Now before I go any further, let me say that this program was fully supported by donations and the income of the pastor and his wife. It was during this time that some pretty negative issues had been becoming public knowledge with a certain television evangelist, resulting in, (apparently), a drop in donations to faith based programs. As a result we had not had fruit to snack on in a good while and being that this program also didn’t allow any “sugar products”…I was really missing sweet fruits.

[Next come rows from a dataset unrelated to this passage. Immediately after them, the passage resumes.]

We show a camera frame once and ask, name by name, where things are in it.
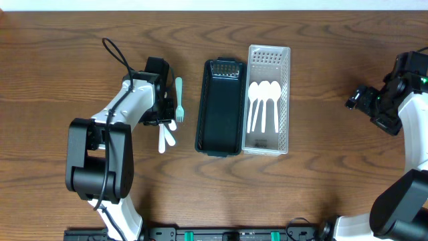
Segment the robotic arm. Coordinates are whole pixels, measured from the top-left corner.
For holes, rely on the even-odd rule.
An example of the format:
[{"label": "robotic arm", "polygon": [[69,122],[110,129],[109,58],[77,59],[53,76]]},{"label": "robotic arm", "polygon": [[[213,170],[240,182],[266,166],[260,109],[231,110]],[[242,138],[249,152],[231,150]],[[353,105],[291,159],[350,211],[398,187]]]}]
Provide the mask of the robotic arm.
[{"label": "robotic arm", "polygon": [[369,214],[333,220],[330,240],[428,239],[428,215],[422,208],[428,198],[427,73],[427,55],[400,54],[382,90],[359,86],[346,103],[391,135],[397,135],[403,126],[407,174],[377,198]]},{"label": "robotic arm", "polygon": [[[116,107],[109,128],[109,172],[106,194],[97,209],[114,240],[144,238],[143,220],[136,212],[129,191],[134,177],[131,132],[137,123],[158,125],[174,119],[171,98],[165,98],[169,65],[150,57],[144,71],[132,71],[133,89]],[[76,118],[69,128],[66,185],[81,199],[96,206],[102,189],[105,158],[89,156],[88,150],[106,149],[108,111],[125,95],[129,74],[113,100],[90,119]]]}]

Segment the black base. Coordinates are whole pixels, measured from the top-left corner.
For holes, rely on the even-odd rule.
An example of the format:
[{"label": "black base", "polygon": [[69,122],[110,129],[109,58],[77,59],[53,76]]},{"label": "black base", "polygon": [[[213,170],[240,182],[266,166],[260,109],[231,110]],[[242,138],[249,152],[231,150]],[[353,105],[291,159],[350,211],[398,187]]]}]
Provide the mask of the black base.
[{"label": "black base", "polygon": [[[294,240],[316,240],[317,229],[312,226],[290,226],[288,233]],[[107,229],[64,231],[64,241],[108,241]],[[283,229],[175,229],[151,228],[149,237],[141,241],[292,241]]]}]

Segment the perforated basket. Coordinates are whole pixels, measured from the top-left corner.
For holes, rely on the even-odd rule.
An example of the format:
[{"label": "perforated basket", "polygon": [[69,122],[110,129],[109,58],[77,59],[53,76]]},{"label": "perforated basket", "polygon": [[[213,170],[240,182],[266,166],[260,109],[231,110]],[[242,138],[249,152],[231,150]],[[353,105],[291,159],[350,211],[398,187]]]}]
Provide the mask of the perforated basket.
[{"label": "perforated basket", "polygon": [[[242,136],[242,149],[245,153],[278,156],[288,152],[290,53],[290,48],[287,47],[257,45],[249,47]],[[252,111],[252,117],[254,117],[257,104],[257,101],[255,101],[253,110],[248,110],[250,104],[248,88],[252,82],[260,84],[264,80],[268,82],[278,81],[281,86],[281,97],[278,100],[279,131],[278,133],[275,132],[274,102],[273,100],[268,100],[265,133],[261,132],[261,112],[264,102],[260,103],[254,132],[247,133],[248,113]]]}]

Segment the wooden table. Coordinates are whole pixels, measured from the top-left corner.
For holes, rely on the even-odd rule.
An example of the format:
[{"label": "wooden table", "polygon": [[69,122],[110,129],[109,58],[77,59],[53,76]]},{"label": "wooden table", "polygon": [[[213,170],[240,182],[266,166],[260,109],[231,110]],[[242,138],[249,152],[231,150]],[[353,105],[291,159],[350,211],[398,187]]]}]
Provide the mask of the wooden table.
[{"label": "wooden table", "polygon": [[[160,56],[184,79],[177,146],[158,128],[132,133],[131,196],[144,218],[180,227],[285,226],[369,212],[403,174],[403,133],[391,137],[344,107],[358,84],[381,87],[395,56],[428,42],[428,12],[4,13],[0,19],[0,239],[61,240],[103,227],[64,183],[68,125],[90,118],[131,66]],[[195,151],[203,64],[247,59],[250,44],[292,49],[290,151],[215,158]]]}]

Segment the white plastic spoon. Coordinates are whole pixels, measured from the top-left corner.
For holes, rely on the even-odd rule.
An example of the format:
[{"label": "white plastic spoon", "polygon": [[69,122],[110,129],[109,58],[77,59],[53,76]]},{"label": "white plastic spoon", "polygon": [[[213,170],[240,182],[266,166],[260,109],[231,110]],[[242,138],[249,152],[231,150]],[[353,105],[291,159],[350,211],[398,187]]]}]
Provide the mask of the white plastic spoon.
[{"label": "white plastic spoon", "polygon": [[171,123],[168,124],[169,129],[175,131],[177,129],[177,124],[175,124],[175,120],[171,120]]},{"label": "white plastic spoon", "polygon": [[165,128],[159,124],[159,153],[165,152]]},{"label": "white plastic spoon", "polygon": [[278,133],[278,105],[277,101],[281,97],[281,86],[278,82],[273,81],[270,84],[270,98],[274,101],[274,121],[275,121],[275,132]]},{"label": "white plastic spoon", "polygon": [[168,131],[167,127],[164,126],[164,134],[165,134],[165,140],[167,140],[167,143],[170,147],[175,145],[175,139],[174,137],[171,135],[171,133]]},{"label": "white plastic spoon", "polygon": [[262,81],[259,85],[259,95],[263,100],[263,112],[261,113],[261,132],[265,133],[266,128],[266,102],[270,99],[270,83]]},{"label": "white plastic spoon", "polygon": [[260,102],[261,102],[261,98],[262,98],[262,95],[260,92],[260,86],[258,86],[256,91],[254,91],[254,95],[257,97],[257,105],[255,106],[253,125],[251,126],[251,131],[254,131],[254,129],[255,129],[255,124],[257,122],[257,115],[259,114],[259,106],[260,106]]},{"label": "white plastic spoon", "polygon": [[[249,130],[251,128],[251,118],[253,116],[253,103],[254,103],[254,100],[257,100],[258,90],[259,90],[259,85],[256,82],[252,82],[249,85],[249,88],[248,88],[249,111],[248,111],[247,133],[249,133]],[[257,104],[257,110],[255,111],[256,114],[258,110],[259,110],[259,104]]]}]

So back to the story:  Upon our counselor’s previously mentioned claim I spoke up and called her on it. I said, “Oh really? Anything we pray for, you’re saying that God will answer it?” To which she said, “If you are willing to believe and trust Him, yes that is what I’m saying. Do you want to pray for something Rebecca?” Feeling very defiant towards this woman and her claims, as well as attempting, (with what little faculties I had), to think of something that would surely prove her wrong ~ I said, “As a matter of fact I do – let’s ask God to bring us fruit!” She replied, “OK, let’s pray!” and all the girls bowed their heads. I thought, “No! This was TO EASY…to possible!” So abruptly I said, “STOP! Wait! I want to be more specific – let’s pray for oranges!” The counselor didn’t skip a beat and said, “No problem – oranges it is!” I couldn’t believe what I was seeing. I thought, “The only reason they are acting like this is because it’s not that impossible!” My heart pounding and mind racing I said, “STOP!! No! I want to change it…let’s pray for Tangerines!” (Surely this would get them!) But no…not this lady and certainly not this group of girls – incredibly they actually bowed their heads to start praying. I just couldn’t take it anymore – every bit of anger, bitterness, fear and frustration bubbled up at one time and I screamed, “STOP IT! STOP IT! I want to make it REALLY specific…I want to pray for TANGELO’S!”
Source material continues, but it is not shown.